La adopción de la inteligencia artificial (IA) avanza con rapidez en las empresas, pero convertir esa tecnología en resultados de negocio sigue siendo un desafío. Aunque más del 80% de las organizaciones ya ha puesto en marcha iniciativas de IA, únicamente el 12% de los directores generales afirma haber obtenido crecimiento de ingresos y reducción de costos derivados de esas inversiones. A ello se suma la previsión de Gartner de que el 40% de los proyectos de IA agéntica serán abandonados antes de 2027 debido a problemas de gobierno y retorno de inversión.
En este contexto, la firma Keyrus anunció una evolución en su estrategia global bajo el concepto Architect of Intelligence, una visión orientada a ayudar a las organizaciones a pasar de la implementación de herramientas de inteligencia artificial a la construcción de una arquitectura que permita integrar esta tecnología de forma segura, escalable y enfocada en generar valor sostenible.

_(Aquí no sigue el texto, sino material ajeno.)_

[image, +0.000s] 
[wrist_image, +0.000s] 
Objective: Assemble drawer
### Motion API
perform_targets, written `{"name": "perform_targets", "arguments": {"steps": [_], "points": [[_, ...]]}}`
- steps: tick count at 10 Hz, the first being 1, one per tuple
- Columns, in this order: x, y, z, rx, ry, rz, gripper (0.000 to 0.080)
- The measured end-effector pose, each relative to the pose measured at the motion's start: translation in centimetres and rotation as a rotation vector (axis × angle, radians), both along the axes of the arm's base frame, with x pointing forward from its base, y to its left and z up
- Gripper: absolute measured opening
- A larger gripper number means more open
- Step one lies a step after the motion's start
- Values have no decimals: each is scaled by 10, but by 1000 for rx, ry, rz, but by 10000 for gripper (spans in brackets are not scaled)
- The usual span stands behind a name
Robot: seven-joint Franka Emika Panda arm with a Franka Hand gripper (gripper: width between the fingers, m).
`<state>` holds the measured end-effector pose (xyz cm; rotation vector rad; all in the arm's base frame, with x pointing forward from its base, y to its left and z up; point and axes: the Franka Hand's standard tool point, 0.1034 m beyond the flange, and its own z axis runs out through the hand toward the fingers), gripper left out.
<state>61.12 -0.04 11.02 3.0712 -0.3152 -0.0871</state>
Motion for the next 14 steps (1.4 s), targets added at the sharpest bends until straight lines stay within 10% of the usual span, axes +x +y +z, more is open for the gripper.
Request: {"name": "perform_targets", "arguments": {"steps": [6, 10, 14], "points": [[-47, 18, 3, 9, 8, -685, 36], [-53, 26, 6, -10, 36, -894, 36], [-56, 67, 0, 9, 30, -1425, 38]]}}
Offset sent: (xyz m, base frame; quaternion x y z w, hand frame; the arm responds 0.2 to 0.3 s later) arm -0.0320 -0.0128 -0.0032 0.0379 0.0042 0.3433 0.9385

La compañía considera que la competencia empresarial ya no radica únicamente en acceder a los modelos de IA más avanzados, sino en desarrollar la capacidad de incorporarlos a la operación cotidiana del negocio mediante mecanismos de gobierno, procesos definidos y una integración eficiente con los datos y las personas.
Eric Cohen, Executive Chairman & Owner de Keyrus, explicó que la inteligencia artificial ha dejado de ser exclusivamente una herramienta tecnológica para convertirse en una capacidad estratégica. Sin una arquitectura adecuada, advirtió, la proliferación de agentes y soluciones puede generar fragmentación, complejidad y lo que definió como “caos agéntico”, limitando el potencial de las inversiones realizadas.
La evolución de la compañía responde a un escenario que enfrentan numerosas organizaciones tras una primera etapa de experimentación con IA. Muchas de ellas encuentran dificultades para escalar sus proyectos debido a la dispersión de datos, plataformas, procesos y modelos de gobernanza.
Como respuesta, Keyrus propone operacionalizar la inteligencia, integrándola al sistema operativo de las empresas para que datos, procesos, personas y agentes inteligentes trabajen bajo un mismo modelo capaz de aprender, adaptarse y generar resultados de forma continua.
Dentro de esta estrategia, la firma incorpora a nivel global su modelo propietario Human Orchestrated Model (HOM), diseñado para mantener la supervisión humana sobre la inteligencia artificial mediante mecanismos de trazabilidad, gobierno y medición del impacto financiero. El objetivo es facilitar la transición desde proyectos piloto hacia modelos industriales de adopción de IA, reduciendo riesgos y acelerando la generación de valor.
Para la empresa, construir organizaciones inteligentes requiere tres elementos fundamentales: datos confiables y correctamente gobernados, una colaboración efectiva entre las personas y la inteligencia artificial en la toma de decisiones, y una arquitectura tecnológica flexible que permita integrar distintos modelos de IA. En este enfoque, la ventaja competitiva no depende del modelo utilizado, sino de la capacidad de la organización para integrarlo de manera sostenible.
Keyrus considera que esta visión cobra especial relevancia en Latinoamérica, donde las empresas comienzan a superar la fase de casos de uso aislados para buscar una adopción más amplia de la inteligencia artificial. Stephan Samouilhan, CEO de Keyrus Américas, señaló que las organizaciones de la región buscan ahora convertir la IA en una capacidad estratégica que transforme su forma de operar y fortalezca su competitividad.
Con presencia en 28 países y más de 2,800 colaboradores, la compañía presentó esta evolución en el marco de su 30 aniversario, destacando que el siguiente reto para las organizaciones no será únicamente adoptar inteligencia artificial, sino diseñar la arquitectura que permita convertirla en una capacidad integrada y sostenible para toda la empresa.